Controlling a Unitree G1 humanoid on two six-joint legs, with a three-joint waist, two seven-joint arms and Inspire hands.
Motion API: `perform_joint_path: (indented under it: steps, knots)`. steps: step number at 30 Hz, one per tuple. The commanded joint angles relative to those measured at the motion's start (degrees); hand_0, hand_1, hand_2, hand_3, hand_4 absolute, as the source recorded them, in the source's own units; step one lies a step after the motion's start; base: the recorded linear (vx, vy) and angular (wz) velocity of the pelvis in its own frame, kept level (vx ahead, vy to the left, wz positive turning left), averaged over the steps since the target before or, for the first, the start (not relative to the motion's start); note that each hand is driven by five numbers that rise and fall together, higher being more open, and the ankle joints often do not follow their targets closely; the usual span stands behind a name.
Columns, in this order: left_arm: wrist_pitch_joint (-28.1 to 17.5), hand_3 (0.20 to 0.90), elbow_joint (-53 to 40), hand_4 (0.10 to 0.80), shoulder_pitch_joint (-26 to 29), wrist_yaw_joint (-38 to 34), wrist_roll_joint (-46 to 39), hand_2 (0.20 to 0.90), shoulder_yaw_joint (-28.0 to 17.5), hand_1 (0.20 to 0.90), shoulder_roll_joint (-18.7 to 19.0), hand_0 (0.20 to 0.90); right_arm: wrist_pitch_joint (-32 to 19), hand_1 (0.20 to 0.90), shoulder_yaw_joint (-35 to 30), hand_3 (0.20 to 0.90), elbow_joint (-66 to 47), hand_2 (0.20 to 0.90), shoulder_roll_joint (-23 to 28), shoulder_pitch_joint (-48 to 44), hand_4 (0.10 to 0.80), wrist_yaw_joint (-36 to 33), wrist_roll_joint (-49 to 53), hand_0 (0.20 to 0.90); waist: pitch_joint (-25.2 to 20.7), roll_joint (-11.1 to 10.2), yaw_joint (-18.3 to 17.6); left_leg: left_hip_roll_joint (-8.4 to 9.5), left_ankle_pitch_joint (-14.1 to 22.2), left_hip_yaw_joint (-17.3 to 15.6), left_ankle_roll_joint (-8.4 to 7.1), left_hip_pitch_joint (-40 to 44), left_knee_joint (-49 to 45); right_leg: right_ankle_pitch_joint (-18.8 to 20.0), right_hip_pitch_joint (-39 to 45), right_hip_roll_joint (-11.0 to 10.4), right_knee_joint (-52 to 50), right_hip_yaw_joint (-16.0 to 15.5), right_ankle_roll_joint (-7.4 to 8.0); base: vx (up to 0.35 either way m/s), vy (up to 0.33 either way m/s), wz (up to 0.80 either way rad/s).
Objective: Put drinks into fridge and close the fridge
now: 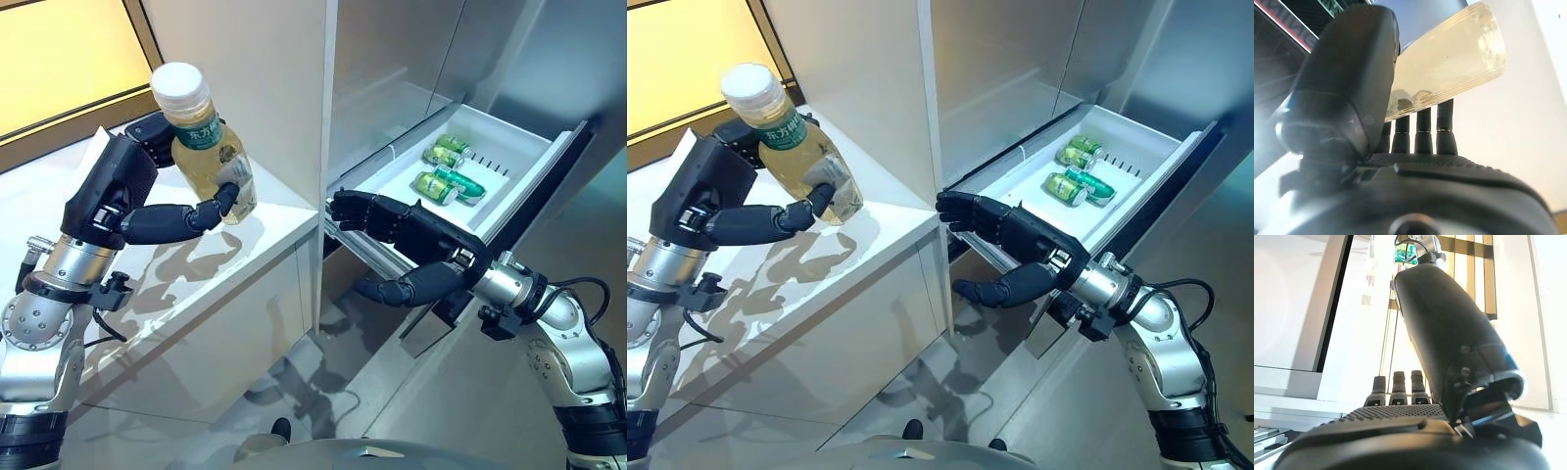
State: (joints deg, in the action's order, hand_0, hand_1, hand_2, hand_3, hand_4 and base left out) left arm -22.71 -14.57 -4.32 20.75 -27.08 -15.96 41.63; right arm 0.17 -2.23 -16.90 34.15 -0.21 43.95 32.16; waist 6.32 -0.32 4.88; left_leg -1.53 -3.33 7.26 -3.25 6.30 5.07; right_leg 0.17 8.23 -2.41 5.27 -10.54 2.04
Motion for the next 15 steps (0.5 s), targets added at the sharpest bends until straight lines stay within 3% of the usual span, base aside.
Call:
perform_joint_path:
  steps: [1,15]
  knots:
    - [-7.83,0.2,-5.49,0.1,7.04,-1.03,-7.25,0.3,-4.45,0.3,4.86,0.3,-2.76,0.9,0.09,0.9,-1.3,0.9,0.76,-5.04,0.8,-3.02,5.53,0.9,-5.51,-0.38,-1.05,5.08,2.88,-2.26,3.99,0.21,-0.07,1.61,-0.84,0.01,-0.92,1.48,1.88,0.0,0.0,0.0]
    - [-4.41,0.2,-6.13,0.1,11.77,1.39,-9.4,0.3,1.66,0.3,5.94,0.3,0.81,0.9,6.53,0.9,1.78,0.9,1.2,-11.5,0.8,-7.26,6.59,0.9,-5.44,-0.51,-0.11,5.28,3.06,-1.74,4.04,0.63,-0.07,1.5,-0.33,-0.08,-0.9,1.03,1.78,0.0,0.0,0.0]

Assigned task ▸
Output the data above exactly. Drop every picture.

Solution to the problem ▸
Controlling a Unitree G1 humanoid on two six-joint legs, with a three-joint waist, two seven-joint arms and Inspire hands.
Motion API: `perform_joint_path: (indented under it: steps, knots)`. steps: step number at 30 Hz, one per tuple. The commanded joint angles relative to those measured at the motion's start (degrees); hand_0, hand_1, hand_2, hand_3, hand_4 absolute, as the source recorded them, in the source's own units; step one lies a step after the motion's start; base: the recorded linear (vx, vy) and angular (wz) velocity of the pelvis in its own frame, kept level (vx ahead, vy to the left, wz positive turning left), averaged over the steps since the target before or, for the first, the start (not relative to the motion's start); note that each hand is driven by five numbers that rise and fall together, higher being more open, and the ankle joints often do not follow their targets closely; the usual span stands behind a name.
Columns, in this order: left_arm: wrist_pitch_joint (-28.1 to 17.5), hand_3 (0.20 to 0.90), elbow_joint (-53 to 40), hand_4 (0.10 to 0.80), shoulder_pitch_joint (-26 to 29), wrist_yaw_joint (-38 to 34), wrist_roll_joint (-46 to 39), hand_2 (0.20 to 0.90), shoulder_yaw_joint (-28.0 to 17.5), hand_1 (0.20 to 0.90), shoulder_roll_joint (-18.7 to 19.0), hand_0 (0.20 to 0.90); right_arm: wrist_pitch_joint (-32 to 19), hand_1 (0.20 to 0.90), shoulder_yaw_joint (-35 to 30), hand_3 (0.20 to 0.90), elbow_joint (-66 to 47), hand_2 (0.20 to 0.90), shoulder_roll_joint (-23 to 28), shoulder_pitch_joint (-48 to 44), hand_4 (0.10 to 0.80), wrist_yaw_joint (-36 to 33), wrist_roll_joint (-49 to 53), hand_0 (0.20 to 0.90); waist: pitch_joint (-25.2 to 20.7), roll_joint (-11.1 to 10.2), yaw_joint (-18.3 to 17.6); left_leg: left_hip_roll_joint (-8.4 to 9.5), left_ankle_pitch_joint (-14.1 to 22.2), left_hip_yaw_joint (-17.3 to 15.6), left_ankle_roll_joint (-8.4 to 7.1), left_hip_pitch_joint (-40 to 44), left_knee_joint (-49 to 45); right_leg: right_ankle_pitch_joint (-18.8 to 20.0), right_hip_pitch_joint (-39 to 45), right_hip_roll_joint (-11.0 to 10.4), right_knee_joint (-52 to 50), right_hip_yaw_joint (-16.0 to 15.5), right_ankle_roll_joint (-7.4 to 8.0); base: vx (up to 0.35 either way m/s), vy (up to 0.33 either way m/s), wz (up to 0.80 either way rad/s).
Objective: Put drinks into fridge and close the fridge
now: 
State: (joints deg, in the action's order, hand_0, hand_1, hand_2, hand_3, hand_4 and base left out) left arm -22.71 -14.57 -4.32 20.75 -27.08 -15.96 41.63; right arm 0.17 -2.23 -16.90 34.15 -0.21 43.95 32.16; waist 6.32 -0.32 4.88; left_leg -1.53 -3.33 7.26 -3.25 6.30 5.07; right_leg 0.17 8.23 -2.41 5.27 -10.54 2.04
Motion for the next 15 steps (0.5 s), targets added at the sharpest bends until straight lines stay within 3% of the usual span, base aside.
Call:
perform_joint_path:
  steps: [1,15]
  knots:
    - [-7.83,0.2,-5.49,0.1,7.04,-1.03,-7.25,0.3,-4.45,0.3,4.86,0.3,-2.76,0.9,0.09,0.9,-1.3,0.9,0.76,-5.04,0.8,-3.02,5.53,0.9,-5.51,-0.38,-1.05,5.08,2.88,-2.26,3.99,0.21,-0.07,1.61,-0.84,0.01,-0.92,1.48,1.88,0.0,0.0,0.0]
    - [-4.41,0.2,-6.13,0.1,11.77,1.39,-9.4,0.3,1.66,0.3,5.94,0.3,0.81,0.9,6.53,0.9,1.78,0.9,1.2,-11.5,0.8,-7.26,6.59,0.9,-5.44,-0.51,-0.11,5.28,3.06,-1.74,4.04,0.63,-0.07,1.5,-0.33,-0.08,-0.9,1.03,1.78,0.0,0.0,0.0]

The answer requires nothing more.